Gerber grow-up plan – waste of money

Many of you may have heard of the Gerber Grow-Up plan.  Essentially this is pitched as a life insurance and savings product by a baby food company – that right there should be enough to tell you that this isn’t a good idea.  Typically aimed at the parents of newborns, this product gives you the option of purchasing life insurance on your child ranging from $5,000 to $50,000 worth of coverage.  The insurance is a whole-life policy which means that it also has a savings, or cash value component, that grows right along with your child.  And, at age 18, your child has the option to double their coverage guaranteed.  On the surface, this sounds like a pretty good deal, right?  Let’s dig in further.
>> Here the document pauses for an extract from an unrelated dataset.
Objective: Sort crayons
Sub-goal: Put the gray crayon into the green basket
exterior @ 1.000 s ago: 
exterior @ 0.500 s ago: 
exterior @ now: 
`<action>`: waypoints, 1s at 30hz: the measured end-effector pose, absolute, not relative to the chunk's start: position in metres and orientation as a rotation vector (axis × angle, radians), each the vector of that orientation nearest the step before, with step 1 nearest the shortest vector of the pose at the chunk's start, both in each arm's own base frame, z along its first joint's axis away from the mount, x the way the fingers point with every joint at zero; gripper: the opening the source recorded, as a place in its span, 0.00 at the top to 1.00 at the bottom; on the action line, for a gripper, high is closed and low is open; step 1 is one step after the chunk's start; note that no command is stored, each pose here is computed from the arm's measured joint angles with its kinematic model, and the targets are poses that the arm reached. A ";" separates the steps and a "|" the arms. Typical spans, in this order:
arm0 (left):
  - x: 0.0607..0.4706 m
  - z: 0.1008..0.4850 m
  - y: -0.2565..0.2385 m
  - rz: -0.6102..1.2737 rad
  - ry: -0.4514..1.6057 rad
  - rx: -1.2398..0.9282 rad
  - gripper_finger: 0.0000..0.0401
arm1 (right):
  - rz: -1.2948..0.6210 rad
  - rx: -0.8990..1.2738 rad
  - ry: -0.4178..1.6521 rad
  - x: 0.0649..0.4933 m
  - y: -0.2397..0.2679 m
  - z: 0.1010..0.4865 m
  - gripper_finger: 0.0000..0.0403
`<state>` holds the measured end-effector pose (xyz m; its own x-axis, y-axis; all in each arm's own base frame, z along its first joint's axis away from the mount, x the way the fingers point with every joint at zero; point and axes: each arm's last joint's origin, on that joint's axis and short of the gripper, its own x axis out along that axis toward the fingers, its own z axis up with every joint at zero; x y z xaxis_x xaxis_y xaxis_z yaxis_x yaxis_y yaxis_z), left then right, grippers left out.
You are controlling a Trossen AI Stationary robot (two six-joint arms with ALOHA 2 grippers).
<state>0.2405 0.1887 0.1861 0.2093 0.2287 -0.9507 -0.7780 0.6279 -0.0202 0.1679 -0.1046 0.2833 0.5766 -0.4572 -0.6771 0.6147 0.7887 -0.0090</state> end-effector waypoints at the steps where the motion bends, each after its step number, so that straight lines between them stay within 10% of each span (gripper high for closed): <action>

For starters, life insurance is intended to replace the lost income of someone who passes away to protect those who depend on that person’s income.  Since a child does not produce any income, it is ridiculous to purchase life insurance for them.  Next, the premiums on these policies are outrageous.  $5,000 of coverage costs $2.92 per month or $35 per year; at the maximum face value of $50,000, the premium is $336 per year.  As an adult male, age 45, I pay $160 per year for $200,000 worth of coverage.  Third, one of the secrets that insurance companies don’t tell you is that any cash value built up inside a life insurance policy disappears when the insured passes away.  You can’t get both the face value of the insurance and the cash value of the insurance.  If you cash out the policy, then the policy expires.  If you borrow from the cash value, then you have to pay it back to the policy and any amount that remains unpaid when the insured passes away is deducted from the face value of the policy.  If the insured dies, only the face value of the policy is paid out and the insurance company keeps the cash value.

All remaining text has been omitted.